And it is no small task to write an epic story because as the story unfolds and questions arise to fill in the gaps of the plot and who the characters are and why this and that happened then the wider story begins to take shape. And the wider the story became just so I could have background information and how it relates to Nathaniel then those questions had to be answered until finally I had to start from the beginning to the early characters and why they did what they did it, Then I have to set all the rules of magic and fantasy in place so that when the reader reads he can suspend reality for a moment and be thoroughly engaged in the world that has been created for him to enjoy.

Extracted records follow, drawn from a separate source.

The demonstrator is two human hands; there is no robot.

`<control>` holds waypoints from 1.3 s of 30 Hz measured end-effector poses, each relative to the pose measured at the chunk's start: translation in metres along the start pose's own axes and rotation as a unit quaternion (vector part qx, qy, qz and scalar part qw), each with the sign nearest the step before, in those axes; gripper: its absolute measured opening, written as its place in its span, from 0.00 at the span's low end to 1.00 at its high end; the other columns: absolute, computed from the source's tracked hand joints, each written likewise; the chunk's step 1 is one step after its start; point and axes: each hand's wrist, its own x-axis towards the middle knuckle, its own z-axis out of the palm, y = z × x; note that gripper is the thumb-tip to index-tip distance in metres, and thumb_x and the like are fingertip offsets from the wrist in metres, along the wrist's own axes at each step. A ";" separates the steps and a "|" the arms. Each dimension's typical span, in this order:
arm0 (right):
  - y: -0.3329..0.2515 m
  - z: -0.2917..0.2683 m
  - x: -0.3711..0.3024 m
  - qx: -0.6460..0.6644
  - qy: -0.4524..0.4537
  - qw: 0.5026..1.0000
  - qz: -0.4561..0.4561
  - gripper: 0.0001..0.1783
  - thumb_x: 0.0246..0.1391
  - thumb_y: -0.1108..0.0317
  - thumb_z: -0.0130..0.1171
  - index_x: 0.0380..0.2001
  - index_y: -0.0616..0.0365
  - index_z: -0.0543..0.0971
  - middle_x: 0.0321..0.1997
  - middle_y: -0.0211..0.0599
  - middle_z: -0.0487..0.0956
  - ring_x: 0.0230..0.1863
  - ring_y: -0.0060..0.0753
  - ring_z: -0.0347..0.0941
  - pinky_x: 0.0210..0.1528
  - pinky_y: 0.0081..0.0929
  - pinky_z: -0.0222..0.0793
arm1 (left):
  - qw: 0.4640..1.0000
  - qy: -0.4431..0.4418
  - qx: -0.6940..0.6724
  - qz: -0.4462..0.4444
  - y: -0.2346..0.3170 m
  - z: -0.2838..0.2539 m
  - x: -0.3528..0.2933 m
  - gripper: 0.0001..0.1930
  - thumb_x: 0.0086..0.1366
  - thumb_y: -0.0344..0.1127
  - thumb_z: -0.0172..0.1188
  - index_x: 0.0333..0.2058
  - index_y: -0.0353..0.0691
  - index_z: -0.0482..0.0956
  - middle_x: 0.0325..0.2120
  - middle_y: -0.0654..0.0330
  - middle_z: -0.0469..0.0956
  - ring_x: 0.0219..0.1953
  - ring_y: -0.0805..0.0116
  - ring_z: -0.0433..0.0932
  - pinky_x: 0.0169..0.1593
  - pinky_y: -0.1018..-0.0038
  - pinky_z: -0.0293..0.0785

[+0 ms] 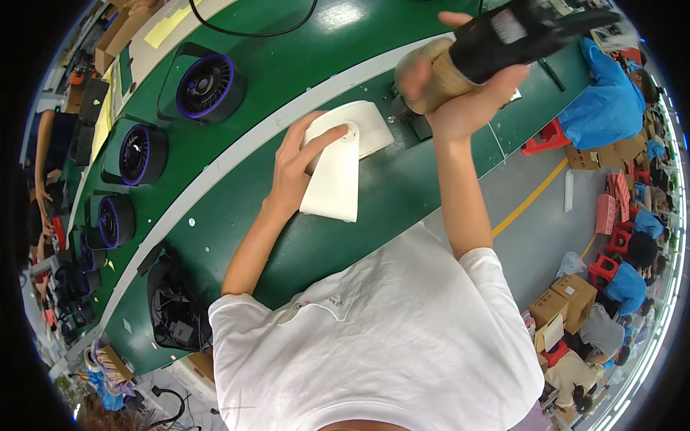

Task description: The person attaches plastic housing components together with screws using an electric screwdriver.

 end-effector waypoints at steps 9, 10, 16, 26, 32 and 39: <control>-0.015 0.032 -0.008 0.164 -0.140 0.976 -0.028 0.57 0.42 0.19 0.17 0.48 0.65 0.64 0.11 0.38 0.65 0.08 0.30 0.59 0.12 0.26 0.60 | 1.000 0.015 0.001 0.011 0.004 0.005 0.002 0.30 0.38 0.31 0.68 0.46 0.49 0.78 0.48 0.49 0.70 0.43 0.51 0.73 0.44 0.63 0.72; -0.013 0.032 -0.009 0.152 -0.138 0.978 -0.028 0.57 0.42 0.19 0.17 0.47 0.66 0.64 0.11 0.38 0.65 0.08 0.30 0.60 0.12 0.25 0.60 | 1.000 0.016 0.001 0.009 0.003 0.006 0.002 0.30 0.38 0.31 0.68 0.46 0.49 0.78 0.48 0.49 0.70 0.43 0.51 0.73 0.44 0.63 0.72; 0.001 0.038 -0.014 0.157 -0.155 0.974 -0.043 0.57 0.42 0.19 0.16 0.43 0.67 0.65 0.11 0.38 0.67 0.09 0.29 0.62 0.13 0.22 0.60 | 1.000 0.023 -0.001 0.010 0.003 0.009 0.002 0.30 0.38 0.31 0.68 0.47 0.47 0.77 0.48 0.49 0.70 0.43 0.51 0.73 0.44 0.63 0.72; 0.001 0.049 -0.018 -0.006 -0.126 0.990 -0.060 0.56 0.44 0.20 0.13 0.34 0.67 0.69 0.09 0.35 0.68 0.09 0.25 0.64 0.13 0.16 0.61 | 1.000 0.026 0.000 0.008 0.000 0.010 0.001 0.28 0.39 0.31 0.67 0.45 0.45 0.78 0.48 0.49 0.69 0.44 0.51 0.72 0.44 0.63 0.71; 0.007 0.039 -0.016 0.022 -0.148 0.989 -0.016 0.55 0.43 0.19 0.15 0.35 0.66 0.68 0.11 0.36 0.69 0.09 0.25 0.64 0.13 0.18 0.62 | 1.000 0.013 0.000 -0.008 0.004 0.008 0.002 0.29 0.41 0.31 0.66 0.48 0.45 0.76 0.48 0.49 0.69 0.44 0.51 0.72 0.45 0.62 0.71; 0.004 0.005 0.000 0.133 -0.115 0.981 -0.083 0.53 0.44 0.19 0.23 0.38 0.66 0.67 0.12 0.37 0.68 0.09 0.28 0.63 0.13 0.22 0.62 | 0.985 0.008 -0.081 -0.150 0.001 0.003 -0.013 0.29 0.54 0.36 0.61 0.56 0.45 0.66 0.50 0.50 0.68 0.47 0.53 0.72 0.48 0.62 0.72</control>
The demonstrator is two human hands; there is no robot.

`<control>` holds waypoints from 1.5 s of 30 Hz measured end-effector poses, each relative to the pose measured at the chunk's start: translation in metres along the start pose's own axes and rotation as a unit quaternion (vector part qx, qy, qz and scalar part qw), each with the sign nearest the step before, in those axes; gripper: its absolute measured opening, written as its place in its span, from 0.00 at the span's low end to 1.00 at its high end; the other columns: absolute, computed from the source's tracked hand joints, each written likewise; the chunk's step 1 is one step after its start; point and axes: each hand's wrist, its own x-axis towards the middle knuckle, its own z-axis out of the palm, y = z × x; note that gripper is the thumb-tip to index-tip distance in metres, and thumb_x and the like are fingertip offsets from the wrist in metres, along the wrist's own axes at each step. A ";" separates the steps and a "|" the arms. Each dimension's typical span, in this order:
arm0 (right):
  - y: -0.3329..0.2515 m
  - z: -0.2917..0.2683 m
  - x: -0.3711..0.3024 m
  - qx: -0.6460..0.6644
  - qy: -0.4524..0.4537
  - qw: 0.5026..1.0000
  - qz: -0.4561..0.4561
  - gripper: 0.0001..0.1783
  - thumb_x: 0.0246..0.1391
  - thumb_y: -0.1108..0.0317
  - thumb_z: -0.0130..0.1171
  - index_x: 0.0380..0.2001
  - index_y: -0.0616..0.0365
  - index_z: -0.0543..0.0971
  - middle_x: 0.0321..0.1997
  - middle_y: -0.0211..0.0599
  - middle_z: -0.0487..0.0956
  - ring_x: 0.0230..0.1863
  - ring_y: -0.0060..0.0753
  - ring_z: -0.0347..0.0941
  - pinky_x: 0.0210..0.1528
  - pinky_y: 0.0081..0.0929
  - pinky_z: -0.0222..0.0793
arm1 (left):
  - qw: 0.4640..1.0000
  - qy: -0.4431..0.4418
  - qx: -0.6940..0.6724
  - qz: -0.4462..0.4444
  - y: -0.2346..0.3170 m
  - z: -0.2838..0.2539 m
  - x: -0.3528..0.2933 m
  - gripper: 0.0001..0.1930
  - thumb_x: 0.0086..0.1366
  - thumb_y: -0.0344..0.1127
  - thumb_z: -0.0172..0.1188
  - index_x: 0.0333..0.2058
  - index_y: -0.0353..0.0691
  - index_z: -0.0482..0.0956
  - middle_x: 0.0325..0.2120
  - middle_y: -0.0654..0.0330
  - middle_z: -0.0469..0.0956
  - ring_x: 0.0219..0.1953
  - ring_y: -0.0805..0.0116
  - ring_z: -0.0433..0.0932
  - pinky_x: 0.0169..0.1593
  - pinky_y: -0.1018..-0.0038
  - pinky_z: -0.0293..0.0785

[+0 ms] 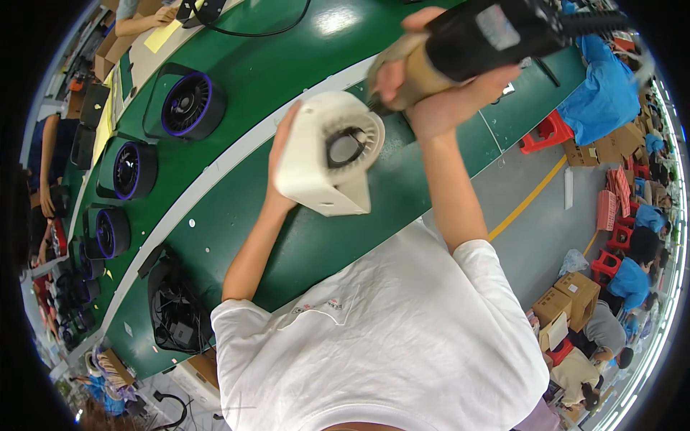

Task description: The person attaches plastic housing components together with screws using an electric screwdriver.

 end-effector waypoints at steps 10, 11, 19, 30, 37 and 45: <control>0.044 -0.075 -0.017 -0.259 0.085 0.960 -0.061 0.47 0.47 0.24 0.35 0.42 0.64 0.67 0.13 0.37 0.68 0.12 0.30 0.63 0.17 0.24 0.62 | 0.392 -0.195 -0.787 -0.436 -0.054 0.025 -0.050 0.34 0.65 0.60 0.37 0.58 0.36 0.57 0.49 0.40 0.67 0.46 0.45 0.73 0.45 0.56 0.78; 0.046 -0.077 -0.019 -0.267 0.080 0.958 -0.070 0.46 0.48 0.25 0.36 0.42 0.64 0.67 0.13 0.37 0.68 0.12 0.30 0.63 0.17 0.24 0.61 | 0.343 -0.201 -0.799 -0.451 -0.058 0.026 -0.053 0.36 0.65 0.61 0.35 0.58 0.36 0.57 0.50 0.37 0.65 0.44 0.43 0.73 0.43 0.55 0.79; 0.029 -0.048 -0.011 -0.156 0.089 0.981 0.074 0.49 0.48 0.23 0.26 0.46 0.64 0.65 0.13 0.37 0.67 0.11 0.30 0.61 0.15 0.25 0.59 | 0.489 -0.231 -0.718 -0.438 -0.056 0.031 -0.053 0.35 0.65 0.62 0.33 0.56 0.35 0.61 0.42 0.40 0.70 0.35 0.53 0.74 0.37 0.62 0.79; -0.011 0.032 -0.002 0.082 -0.094 0.992 0.015 0.56 0.46 0.22 0.17 0.48 0.69 0.62 0.12 0.37 0.65 0.09 0.29 0.60 0.13 0.24 0.59 | 0.525 -0.243 -0.694 -0.428 -0.058 0.031 -0.053 0.36 0.64 0.64 0.31 0.55 0.37 0.63 0.41 0.48 0.73 0.36 0.57 0.76 0.34 0.68 0.76; -0.011 0.043 -0.010 -0.101 -0.030 0.992 0.075 0.56 0.44 0.20 0.17 0.46 0.68 0.62 0.11 0.36 0.66 0.09 0.28 0.62 0.13 0.22 0.59 | 0.522 -0.239 -0.693 -0.437 -0.058 0.033 -0.053 0.37 0.64 0.65 0.30 0.54 0.37 0.63 0.41 0.49 0.74 0.36 0.56 0.77 0.37 0.66 0.77; 0.002 0.039 -0.010 0.082 -0.164 0.982 0.031 0.56 0.43 0.19 0.16 0.40 0.67 0.67 0.15 0.38 0.70 0.14 0.28 0.67 0.17 0.21 0.64 | 0.515 -0.242 -0.700 -0.430 -0.055 0.033 -0.055 0.36 0.64 0.65 0.30 0.53 0.37 0.63 0.41 0.48 0.74 0.37 0.55 0.76 0.40 0.63 0.75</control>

I have been reading Tolkien lately and it reads as a-matter-of-fact story that it doesn’t at all feel like it is made up. It feels like it really happened in the distant pass and that it is a part of our history the same way I would say that Huckleberry Finn is a part of our history like he really lived and traversed the waters of the Mississippi.

I think that is the very hardest part of the series to achieve. To make it believable as if it really did happen and there are characters that walk around in the Inkworld and magical pens and so on…

So much pain is taken to write all the details that may or may not make it in to the story. But it has to be done in order to make it real. I do not want to pigeon hole myself in to a corner with an easy escape. That would blow it. The story needs to be epic in size, believable in nature and small enough to be relate-able. A task I fear will take many years to complete.